Según los investigadores, el ‘motor del cambio’ de nuestra especie fue una ‘mezcla dinámica’ de presiones. El aumento del cerebro llevó primero a mejorar las herramientas y a explotar mejor los recursos, lo que a su vez permitió mantener grupos cada vez más grandes, que a su vez requirieron un cerebro cada vez más capaz de gestionar esa complejidad… En definitiva, un ‘bucle de retroalimentación positiva’ que aceleró al máximo nuestra evolución craneal.

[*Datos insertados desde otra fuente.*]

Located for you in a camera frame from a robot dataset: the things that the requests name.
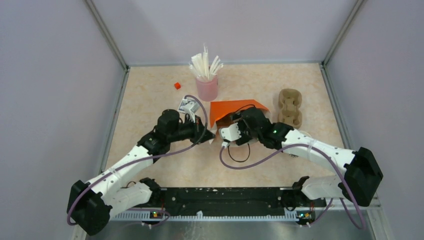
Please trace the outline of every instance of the cardboard egg carton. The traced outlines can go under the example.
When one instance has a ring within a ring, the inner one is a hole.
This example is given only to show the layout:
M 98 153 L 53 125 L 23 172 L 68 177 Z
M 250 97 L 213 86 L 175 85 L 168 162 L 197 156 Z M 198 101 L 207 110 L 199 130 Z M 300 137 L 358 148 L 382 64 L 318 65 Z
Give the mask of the cardboard egg carton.
M 302 105 L 302 94 L 291 88 L 285 88 L 279 92 L 278 121 L 293 126 L 298 129 L 302 126 L 302 112 L 299 108 Z

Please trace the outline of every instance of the white wall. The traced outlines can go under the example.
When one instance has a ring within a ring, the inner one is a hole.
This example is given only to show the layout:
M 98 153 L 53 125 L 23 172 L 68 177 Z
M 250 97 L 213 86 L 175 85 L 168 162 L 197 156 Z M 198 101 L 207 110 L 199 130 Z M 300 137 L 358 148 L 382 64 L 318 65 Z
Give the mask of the white wall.
M 69 239 L 122 79 L 82 0 L 0 1 L 0 239 Z
M 356 0 L 95 0 L 129 65 L 322 61 Z
M 396 239 L 422 239 L 424 1 L 369 0 L 329 65 L 355 147 L 384 174 L 377 191 Z

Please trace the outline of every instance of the gray floor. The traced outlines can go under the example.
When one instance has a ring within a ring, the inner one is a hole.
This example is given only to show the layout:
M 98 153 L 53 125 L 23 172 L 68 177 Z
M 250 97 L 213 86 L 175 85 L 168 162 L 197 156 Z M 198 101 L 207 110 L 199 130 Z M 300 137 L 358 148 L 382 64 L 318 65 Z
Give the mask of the gray floor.
M 167 222 L 149 230 L 139 223 L 111 221 L 103 231 L 88 240 L 374 240 L 367 230 L 356 229 L 344 211 L 328 212 L 311 228 L 284 222 Z

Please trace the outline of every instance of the orange fabric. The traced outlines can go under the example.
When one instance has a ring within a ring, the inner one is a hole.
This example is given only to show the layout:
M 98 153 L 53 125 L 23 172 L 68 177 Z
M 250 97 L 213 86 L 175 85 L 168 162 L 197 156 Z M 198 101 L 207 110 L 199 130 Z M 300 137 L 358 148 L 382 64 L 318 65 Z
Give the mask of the orange fabric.
M 256 108 L 269 111 L 267 107 L 260 104 L 259 102 L 253 99 L 247 100 L 236 100 L 236 101 L 211 101 L 210 102 L 210 112 L 209 112 L 209 122 L 210 127 L 212 127 L 216 121 L 222 119 L 229 113 L 237 111 L 239 108 L 253 104 Z

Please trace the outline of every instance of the table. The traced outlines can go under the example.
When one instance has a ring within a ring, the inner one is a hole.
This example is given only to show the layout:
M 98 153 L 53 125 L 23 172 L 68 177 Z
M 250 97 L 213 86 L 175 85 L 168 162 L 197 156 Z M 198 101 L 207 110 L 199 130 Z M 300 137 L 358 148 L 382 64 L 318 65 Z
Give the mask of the table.
M 174 83 L 181 84 L 175 89 Z M 225 65 L 219 73 L 219 93 L 215 101 L 255 99 L 266 106 L 271 121 L 277 121 L 278 94 L 284 88 L 302 93 L 303 123 L 299 130 L 336 147 L 343 147 L 324 80 L 317 63 L 295 64 L 234 64 Z M 188 66 L 131 67 L 126 84 L 106 168 L 119 161 L 137 141 L 156 125 L 165 109 L 176 109 L 183 96 L 197 95 L 196 84 Z M 210 103 L 202 102 L 209 113 Z M 197 115 L 204 122 L 203 113 Z M 291 187 L 300 177 L 323 177 L 332 172 L 301 157 L 280 153 L 268 161 L 245 170 L 223 166 L 219 159 L 222 140 L 216 137 L 140 171 L 134 181 L 149 177 L 161 187 Z M 181 141 L 171 144 L 176 151 L 191 144 Z M 227 152 L 226 163 L 244 166 L 257 162 L 275 150 L 259 142 L 251 145 L 250 158 L 245 163 L 232 161 Z M 235 159 L 243 160 L 247 147 L 231 149 Z

El trabajo de Gómez-Robles y su equipo, por lo tanto, nos lleva a mirar ‘más allá’ de la mera inteligencia, y sugiere que el camino para convertirnos en lo que somos no fue sólo un triunfo de la razón, sino también una victoria de la paulatina sofisticación de nuestras sociedades y la cada vez mayor complejidad de nuestras relaciones con los demás.